Sort by

Unfinished Business: Making Banks Transparent

David Callahan
One of the main lessons of the financial crisis was that big banks -- along with a parallel "shadow banking system" -- had become too opaque, and that it was impossible to know the full scope of their risky behavior. Lehman Brothers, for example, hid billions of dollar in liabilities in the years before it collapsed -- allegedly with the help of the accounting giant Ernst & Young.

Five years after the crisis, the challenge of transparency endures, as Frank Partnoy and Jesse Eisinger detail in a terrific article in The Atlantic.

The piece is entitled "What's Inside America's Banks?" And the answer of the authors is: Who the heck knows? It remains nearly impossible to figure out the risks undertaken by the biggest and most influential financial institutions in the world. Exhibit A is the recent episode at J.P. Morgan where that bank lost billions of dollars taking massive risks that neither investors nor regulators understood that it was taking. Partnoy and Eisinger dig deeply into the incomprehensible financial statements of Wells Fargo to show that J.P. Morgan's opacity is no exception.

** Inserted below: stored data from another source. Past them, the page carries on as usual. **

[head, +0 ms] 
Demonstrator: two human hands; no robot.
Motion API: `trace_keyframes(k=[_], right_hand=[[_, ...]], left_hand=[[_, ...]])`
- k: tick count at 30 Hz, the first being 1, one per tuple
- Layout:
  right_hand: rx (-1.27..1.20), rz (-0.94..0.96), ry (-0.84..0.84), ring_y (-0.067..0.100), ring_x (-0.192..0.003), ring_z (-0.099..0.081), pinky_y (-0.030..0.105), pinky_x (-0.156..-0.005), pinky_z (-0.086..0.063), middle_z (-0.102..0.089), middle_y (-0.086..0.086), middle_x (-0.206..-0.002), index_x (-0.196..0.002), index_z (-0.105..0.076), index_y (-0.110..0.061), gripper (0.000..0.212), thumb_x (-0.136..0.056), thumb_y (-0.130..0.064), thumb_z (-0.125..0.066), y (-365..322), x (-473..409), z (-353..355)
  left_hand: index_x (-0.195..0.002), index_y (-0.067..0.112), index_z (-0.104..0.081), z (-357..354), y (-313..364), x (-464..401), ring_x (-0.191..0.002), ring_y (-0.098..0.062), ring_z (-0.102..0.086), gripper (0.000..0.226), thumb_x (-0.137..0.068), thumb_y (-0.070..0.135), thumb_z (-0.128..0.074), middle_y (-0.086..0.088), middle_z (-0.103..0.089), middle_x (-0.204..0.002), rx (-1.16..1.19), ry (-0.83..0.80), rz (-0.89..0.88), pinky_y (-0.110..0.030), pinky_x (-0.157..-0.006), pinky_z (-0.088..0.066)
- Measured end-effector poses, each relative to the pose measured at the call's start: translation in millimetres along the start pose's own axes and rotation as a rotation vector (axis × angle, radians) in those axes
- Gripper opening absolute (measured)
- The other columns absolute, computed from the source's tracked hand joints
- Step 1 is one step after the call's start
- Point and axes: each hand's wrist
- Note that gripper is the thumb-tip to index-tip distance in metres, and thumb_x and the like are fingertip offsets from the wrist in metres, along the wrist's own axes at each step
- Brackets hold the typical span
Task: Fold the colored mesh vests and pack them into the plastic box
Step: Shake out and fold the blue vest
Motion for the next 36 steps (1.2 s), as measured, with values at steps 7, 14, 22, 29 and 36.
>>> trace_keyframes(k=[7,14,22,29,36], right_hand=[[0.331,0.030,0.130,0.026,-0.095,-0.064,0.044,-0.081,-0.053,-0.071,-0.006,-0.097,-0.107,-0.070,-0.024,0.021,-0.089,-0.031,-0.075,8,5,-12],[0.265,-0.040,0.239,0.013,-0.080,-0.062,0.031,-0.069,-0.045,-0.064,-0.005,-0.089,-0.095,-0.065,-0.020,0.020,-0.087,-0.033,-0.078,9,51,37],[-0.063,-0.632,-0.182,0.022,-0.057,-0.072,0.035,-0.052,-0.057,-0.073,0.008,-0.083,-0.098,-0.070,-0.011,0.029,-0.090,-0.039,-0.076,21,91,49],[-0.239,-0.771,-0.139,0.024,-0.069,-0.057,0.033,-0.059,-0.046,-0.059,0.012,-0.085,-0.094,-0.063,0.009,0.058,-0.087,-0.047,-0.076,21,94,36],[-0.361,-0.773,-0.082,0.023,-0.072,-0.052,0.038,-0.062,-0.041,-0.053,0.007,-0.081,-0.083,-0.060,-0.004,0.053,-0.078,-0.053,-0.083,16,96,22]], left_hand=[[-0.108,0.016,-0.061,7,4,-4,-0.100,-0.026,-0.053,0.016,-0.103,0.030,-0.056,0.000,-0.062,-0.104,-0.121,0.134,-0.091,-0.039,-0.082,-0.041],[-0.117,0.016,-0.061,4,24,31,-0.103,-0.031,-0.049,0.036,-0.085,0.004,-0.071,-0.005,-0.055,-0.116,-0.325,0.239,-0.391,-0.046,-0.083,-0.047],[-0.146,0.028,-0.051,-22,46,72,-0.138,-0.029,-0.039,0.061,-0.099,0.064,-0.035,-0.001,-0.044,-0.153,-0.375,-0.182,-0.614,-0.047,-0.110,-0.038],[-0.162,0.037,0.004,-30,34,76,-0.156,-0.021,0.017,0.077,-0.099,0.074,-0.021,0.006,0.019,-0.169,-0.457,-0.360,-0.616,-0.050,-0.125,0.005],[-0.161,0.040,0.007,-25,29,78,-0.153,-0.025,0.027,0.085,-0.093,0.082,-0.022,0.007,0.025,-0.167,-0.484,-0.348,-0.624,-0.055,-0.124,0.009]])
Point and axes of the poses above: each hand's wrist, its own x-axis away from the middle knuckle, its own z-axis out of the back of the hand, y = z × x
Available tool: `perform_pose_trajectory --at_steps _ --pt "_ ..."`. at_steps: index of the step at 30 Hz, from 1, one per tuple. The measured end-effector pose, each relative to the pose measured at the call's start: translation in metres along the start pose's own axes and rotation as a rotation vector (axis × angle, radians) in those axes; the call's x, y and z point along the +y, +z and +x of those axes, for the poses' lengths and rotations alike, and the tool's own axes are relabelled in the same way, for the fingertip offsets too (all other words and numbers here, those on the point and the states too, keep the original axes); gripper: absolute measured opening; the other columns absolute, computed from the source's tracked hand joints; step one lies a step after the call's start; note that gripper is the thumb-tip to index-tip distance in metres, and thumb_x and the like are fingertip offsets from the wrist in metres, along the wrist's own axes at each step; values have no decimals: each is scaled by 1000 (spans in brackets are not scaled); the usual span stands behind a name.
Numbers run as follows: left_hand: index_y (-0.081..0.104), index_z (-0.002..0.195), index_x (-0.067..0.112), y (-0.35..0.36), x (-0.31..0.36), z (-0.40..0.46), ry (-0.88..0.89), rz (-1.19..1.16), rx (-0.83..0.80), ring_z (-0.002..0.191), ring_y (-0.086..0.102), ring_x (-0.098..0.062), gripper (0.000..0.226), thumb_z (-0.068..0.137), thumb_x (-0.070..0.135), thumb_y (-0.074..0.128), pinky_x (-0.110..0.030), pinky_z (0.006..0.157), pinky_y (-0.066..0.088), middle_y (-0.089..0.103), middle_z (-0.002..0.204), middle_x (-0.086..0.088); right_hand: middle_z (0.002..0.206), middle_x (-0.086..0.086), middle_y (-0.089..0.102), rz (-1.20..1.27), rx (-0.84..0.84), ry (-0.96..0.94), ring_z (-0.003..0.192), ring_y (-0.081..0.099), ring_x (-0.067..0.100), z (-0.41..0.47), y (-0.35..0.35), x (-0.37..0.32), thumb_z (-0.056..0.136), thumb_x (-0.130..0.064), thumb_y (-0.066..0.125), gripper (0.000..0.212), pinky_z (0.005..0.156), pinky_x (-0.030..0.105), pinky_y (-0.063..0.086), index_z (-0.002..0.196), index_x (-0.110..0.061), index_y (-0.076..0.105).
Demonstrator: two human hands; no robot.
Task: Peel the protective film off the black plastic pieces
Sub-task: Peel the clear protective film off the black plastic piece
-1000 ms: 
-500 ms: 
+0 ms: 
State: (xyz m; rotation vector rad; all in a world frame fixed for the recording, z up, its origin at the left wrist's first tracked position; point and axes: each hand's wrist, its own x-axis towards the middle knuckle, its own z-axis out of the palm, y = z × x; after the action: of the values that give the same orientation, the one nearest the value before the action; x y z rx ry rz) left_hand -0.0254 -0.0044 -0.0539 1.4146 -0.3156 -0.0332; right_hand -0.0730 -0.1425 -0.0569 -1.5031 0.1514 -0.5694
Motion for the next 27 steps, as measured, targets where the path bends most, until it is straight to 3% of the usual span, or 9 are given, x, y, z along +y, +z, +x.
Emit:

You'd hope, given the lessons of the financial crisis, new regulation would have imposed real transparency on the banks. But that hasn't happened. Partnoy and Eisinger write:

Accounting rules have proliferated as banks, and the assets and liabilities they contain, have become more complex. Yet the rules have not kept pace with changes in the financial system. Clever bankers, aided by their lawyers and accountants, can find ways around the intentions of the regulations while remaining within the letter of the law. What’s more, because these rules have grown ever more detailed and lawyerly—while still failing to cover every possible circumstance—they have had the perverse effect of allowing banks to avoid giving investors the information needed to gauge the value and risk of a bank’s portfolio. (That information is obscured by minutiae and legalese.) This is true for the complicated questions about financial innovation and trading, but it also is true for the basic questions, such as those involving loans. . . .

The problem extends well beyond the opacity of banks’ loan portfolios—it involves almost every aspect of modern bank activity, much of which involves complex investment and trading, not merely lending. Kevin Warsh, an ex–Morgan Stanley banker and a former Federal Reserve Board member appointed by George W. Bush, says woeful disclosure is a major problem. Look at the financial statements a big bank files with the SEC, he says: “Investors can’t truly understand the nature and quality of the assets and liabilities. They can’t readily assess the reliability of the capital to offset real losses. They can’t assess the underlying sources of the firms’ profits. The disclosure obfuscates more than it informs, and the government is not just permitting it but seems to be encouraging it.

Accounting rules are supposed to help investors understand the companies whose shares they buy. Yet current disclosure requirements don’t illuminate banks’ financial statements; instead, they let the banks turn out the lights. And in that darkness, all sorts of unsavory practices can breed.

Partnoy and Eisinger don't think that solving this problem should be all that hard. Rules need to be simpler, they say, and punishments for breaking them need to be a lot tougher. 

The starting point for any solution to the recurring problems with banks is to rebuild the twin pillars of regulation that Congress built in 1933 and 1934, in the aftermath of the 1929 crash. First, there must be a straightforward standard of disclosure for Wells Fargo and its banking brethren to follow: describe risks in commonsense terms that an investor can understand. Second, there must be a real risk of punishment for bank executives who mislead investors, or otherwise perpetrate fraud and abuse.

These two pillars don’t require heavy-handed regulation. The straightforward disclosure regime that prevailed for decades starting in the 1930s didn’t require extensive legal rules. Nor did vigorous prosecution of financial crime. . . .

Is this just a fantasy? The changes we’ve outlined would certainly be difficult politically. (What isn’t, today?) But in the face of sufficient pressure, bankers might willingly agree to a grand bargain: simpler rules and streamlined regulation if they subject themselves to real enforcement.

Amen to all of that.

This piece reinforces what we have been saying at Demos for long time now: Which is that the job of better policing Wall Street is not finished. Not by a long shot. Dodd-Frank was a first crack, and the complexity of that law is problematic. More work needs to be done. 

Add that task to President Obama's To Do list for his second term.